Quand Iseult rouvrit les yeux, le vampire la contemplait toujours. Ils ne bougèrent pas et ne parlèrent pas le temps de quelques secondes. Il serra sa main dans la sienne, ses doigts descendirent le long de son cou, un long frisson remonta le long de sa colonne vertébrale.
— Tu es la plus belle fleur de ce jardin, murmura-t-il.
— Vous dites cela à toutes les femmes ?
— À tous les garçons aussi, s'amusa-t-il.
Il se pencha un peu plus vers elle, le souffle court Iseult résista à l'irrésistible envie de l'embrasser.
— J'aimerais juste que vous lâchiez ma main, confia-t-elle.
— Je pensais à autre chose, souffla Nathaniel dont le visage était proche du sien.
— Vous êtes comme ces fleurs, magnifique, mais mortel.
Iseult fit un pas en arrière et il relâcha ses doigts. Pour la première fois, c'est lui qui sembla déstabilisé par le tour que prenait la conversation.
— Tu es bien cruelle.
— Réaliste. Sur ce, je dois aller me coucher.
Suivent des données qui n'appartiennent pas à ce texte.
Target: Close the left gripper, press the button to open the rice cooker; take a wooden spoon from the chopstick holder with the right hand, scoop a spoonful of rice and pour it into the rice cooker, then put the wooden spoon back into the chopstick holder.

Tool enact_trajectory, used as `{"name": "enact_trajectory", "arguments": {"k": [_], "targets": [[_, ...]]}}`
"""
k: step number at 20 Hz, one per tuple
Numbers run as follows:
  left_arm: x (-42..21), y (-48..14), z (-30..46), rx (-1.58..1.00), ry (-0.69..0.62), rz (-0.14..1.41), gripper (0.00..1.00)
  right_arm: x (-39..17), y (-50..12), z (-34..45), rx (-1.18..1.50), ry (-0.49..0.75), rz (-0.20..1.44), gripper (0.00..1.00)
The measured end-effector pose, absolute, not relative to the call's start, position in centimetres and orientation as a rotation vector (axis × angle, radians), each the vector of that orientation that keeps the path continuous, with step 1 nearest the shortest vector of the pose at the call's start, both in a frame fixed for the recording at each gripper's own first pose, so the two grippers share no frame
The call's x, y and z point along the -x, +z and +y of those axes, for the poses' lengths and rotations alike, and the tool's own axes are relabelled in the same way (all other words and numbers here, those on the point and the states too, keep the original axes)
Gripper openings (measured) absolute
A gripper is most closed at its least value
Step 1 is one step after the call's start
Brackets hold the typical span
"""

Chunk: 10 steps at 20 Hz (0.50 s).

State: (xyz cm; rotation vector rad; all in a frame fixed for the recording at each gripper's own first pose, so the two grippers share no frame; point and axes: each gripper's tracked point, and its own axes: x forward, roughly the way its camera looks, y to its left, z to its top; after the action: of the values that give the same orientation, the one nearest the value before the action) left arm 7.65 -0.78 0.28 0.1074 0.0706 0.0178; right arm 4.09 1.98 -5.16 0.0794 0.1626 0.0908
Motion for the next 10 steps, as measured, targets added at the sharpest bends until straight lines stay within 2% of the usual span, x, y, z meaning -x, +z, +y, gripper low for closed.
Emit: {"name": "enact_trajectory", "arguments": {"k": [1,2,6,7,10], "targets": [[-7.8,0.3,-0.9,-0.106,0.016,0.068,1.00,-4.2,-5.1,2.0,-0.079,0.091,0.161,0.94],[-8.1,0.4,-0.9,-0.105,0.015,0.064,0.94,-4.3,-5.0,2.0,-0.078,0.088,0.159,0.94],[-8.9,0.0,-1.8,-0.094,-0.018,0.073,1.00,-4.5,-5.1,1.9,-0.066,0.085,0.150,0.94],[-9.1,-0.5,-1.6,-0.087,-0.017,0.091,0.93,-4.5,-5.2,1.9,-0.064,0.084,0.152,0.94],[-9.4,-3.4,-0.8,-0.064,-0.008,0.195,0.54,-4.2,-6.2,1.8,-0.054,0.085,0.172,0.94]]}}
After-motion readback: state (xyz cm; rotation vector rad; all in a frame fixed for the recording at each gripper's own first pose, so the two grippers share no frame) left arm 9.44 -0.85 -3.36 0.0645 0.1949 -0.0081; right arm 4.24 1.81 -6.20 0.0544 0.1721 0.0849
La jeune femme se dégagea de son emprise, son regard se détournant du sien. Elle ne pouvait pas prendre de risques. Il s'inclina pour la saluer et elle remonta l'allée des jardins, comme la première fois elle se dérobait. L'envie de regarder en arrière la démangeait, mais cela donnerait de fausses idées au vampire. Iseult caressa la main qui avait été contre la poitrine de Nathaniel, elle sentait encore la pulsation vitale de son corps, cela bourdonnait à ses oreilles. Lorsqu'elle remonta à sa chambre, toutes ses pensées étaient tournées vers le charmant vampire, ce qu'elle détestait plus que tout. Elle ne voulait pas succomber à ses charmes, mais comprendre cette nouvelle magie qui l'habitait, hors de question qu'elle se laisse déconcentrer.